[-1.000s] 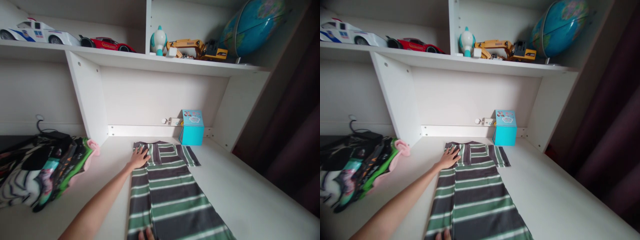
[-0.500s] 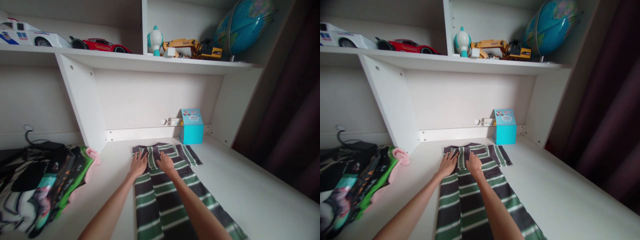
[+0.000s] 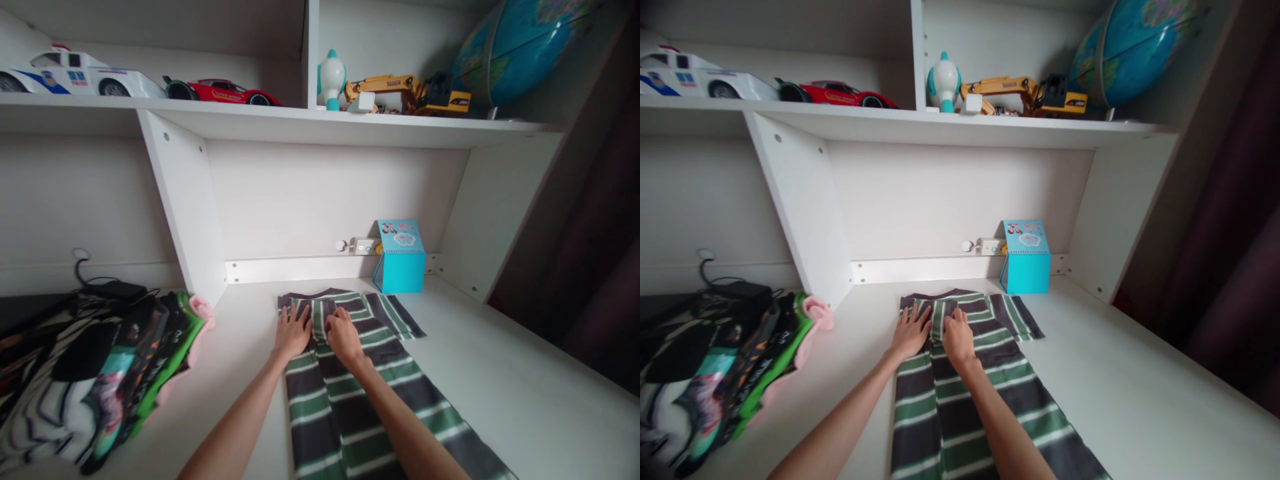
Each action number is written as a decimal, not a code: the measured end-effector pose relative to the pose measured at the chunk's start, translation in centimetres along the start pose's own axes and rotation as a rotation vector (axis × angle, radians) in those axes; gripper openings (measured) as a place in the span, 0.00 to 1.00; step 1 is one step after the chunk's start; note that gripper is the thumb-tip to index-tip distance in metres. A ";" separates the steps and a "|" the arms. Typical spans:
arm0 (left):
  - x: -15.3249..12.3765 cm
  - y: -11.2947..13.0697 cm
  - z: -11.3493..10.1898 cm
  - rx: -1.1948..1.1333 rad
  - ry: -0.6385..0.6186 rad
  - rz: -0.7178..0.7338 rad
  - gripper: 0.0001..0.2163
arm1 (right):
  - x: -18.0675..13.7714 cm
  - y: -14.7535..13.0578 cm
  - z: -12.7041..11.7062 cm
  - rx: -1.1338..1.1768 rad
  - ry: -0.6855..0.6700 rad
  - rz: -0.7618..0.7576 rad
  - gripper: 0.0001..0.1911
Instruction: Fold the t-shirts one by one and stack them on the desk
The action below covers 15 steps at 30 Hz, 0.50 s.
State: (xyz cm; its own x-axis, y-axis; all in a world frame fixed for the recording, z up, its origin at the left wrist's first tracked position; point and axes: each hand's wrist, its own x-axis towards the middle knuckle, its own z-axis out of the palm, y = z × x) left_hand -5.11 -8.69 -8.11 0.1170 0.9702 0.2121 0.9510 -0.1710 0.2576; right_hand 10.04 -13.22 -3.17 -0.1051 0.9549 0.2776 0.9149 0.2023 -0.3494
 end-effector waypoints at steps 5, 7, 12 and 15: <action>0.0 0.0 -0.1 -0.025 -0.033 -0.002 0.28 | -0.6 0.6 0.4 -0.040 -0.110 -0.060 0.19; -0.1 0.0 -0.3 -0.024 -0.050 -0.003 0.30 | -0.4 1.8 0.2 -0.044 -0.166 -0.041 0.20; -0.2 0.2 -0.7 -0.042 -0.109 0.003 0.35 | 0.6 9.5 -3.4 -0.132 -0.073 0.329 0.20; -0.3 0.2 -0.9 -0.042 -0.115 -0.001 0.36 | 0.7 14.6 -5.7 -0.170 -0.037 0.576 0.22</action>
State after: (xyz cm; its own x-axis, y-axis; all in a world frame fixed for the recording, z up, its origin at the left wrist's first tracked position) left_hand -5.16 -9.14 -7.29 0.1503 0.9833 0.1031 0.9386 -0.1746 0.2975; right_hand 25.55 -10.87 -3.03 0.4152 0.9081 0.0536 0.8778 -0.3845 -0.2858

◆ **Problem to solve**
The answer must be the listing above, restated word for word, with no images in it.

◆ **Answer section**
[-1.000s] 
[-0.500s] 
[+0.000s] 
Each action number is written as a decimal, not a code: the measured end-effector pose relative to the pose measured at the chunk's start, translation in centimetres along the start pose's own axes and rotation as a rotation vector (axis × angle, radians) in those axes; gripper openings (measured) as a place in the span, 0.00 to 1.00; step 1 is one step after the chunk's start; note that gripper is the thumb-tip to index-tip distance in metres. A ";" separates the steps and a "|" the arms. Typical spans:
arm0 (left):
  - x: -15.3249..12.3765 cm
  - y: -11.2947..13.0697 cm
  - z: -11.3493..10.1898 cm
  - rx: -1.1948..1.1333 rad
  - ry: -0.6385..0.6186 rad
  - rz: -0.7178..0.7338 rad
  - gripper: 0.0001..0.2163
arm1 (right):
  - x: -18.0675..13.7714 cm
  - y: -14.7535..13.0578 cm
  - z: -12.7041..11.7062 cm
  - rx: -1.1338..1.1768 rad
  - ry: -0.6855..0.6700 rad
  - rz: -0.7618..0.7576 rad
  - gripper: 0.0001..0.1911
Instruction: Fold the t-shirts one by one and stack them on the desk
The action below covers 15 steps at 30 Hz, 0.50 s.
State: (xyz cm; its own x-axis, y-axis; all in a world frame fixed for the recording, z up, its origin at the left wrist's first tracked position; point and axes: each hand's wrist, its own x-axis towards the middle knuckle, its own z-axis out of the palm, y = z × x) left_hand -5.11 -8.69 -8.11 0.1170 0.9702 0.2121 0.9510 -0.1710 0.2576; right_hand 10.04 -13.22 -3.17 -0.1051 0.9549 0.2776 0.9149 0.2023 -0.3494
 end-effector waypoints at steps 5, 7, 12 and 15: <action>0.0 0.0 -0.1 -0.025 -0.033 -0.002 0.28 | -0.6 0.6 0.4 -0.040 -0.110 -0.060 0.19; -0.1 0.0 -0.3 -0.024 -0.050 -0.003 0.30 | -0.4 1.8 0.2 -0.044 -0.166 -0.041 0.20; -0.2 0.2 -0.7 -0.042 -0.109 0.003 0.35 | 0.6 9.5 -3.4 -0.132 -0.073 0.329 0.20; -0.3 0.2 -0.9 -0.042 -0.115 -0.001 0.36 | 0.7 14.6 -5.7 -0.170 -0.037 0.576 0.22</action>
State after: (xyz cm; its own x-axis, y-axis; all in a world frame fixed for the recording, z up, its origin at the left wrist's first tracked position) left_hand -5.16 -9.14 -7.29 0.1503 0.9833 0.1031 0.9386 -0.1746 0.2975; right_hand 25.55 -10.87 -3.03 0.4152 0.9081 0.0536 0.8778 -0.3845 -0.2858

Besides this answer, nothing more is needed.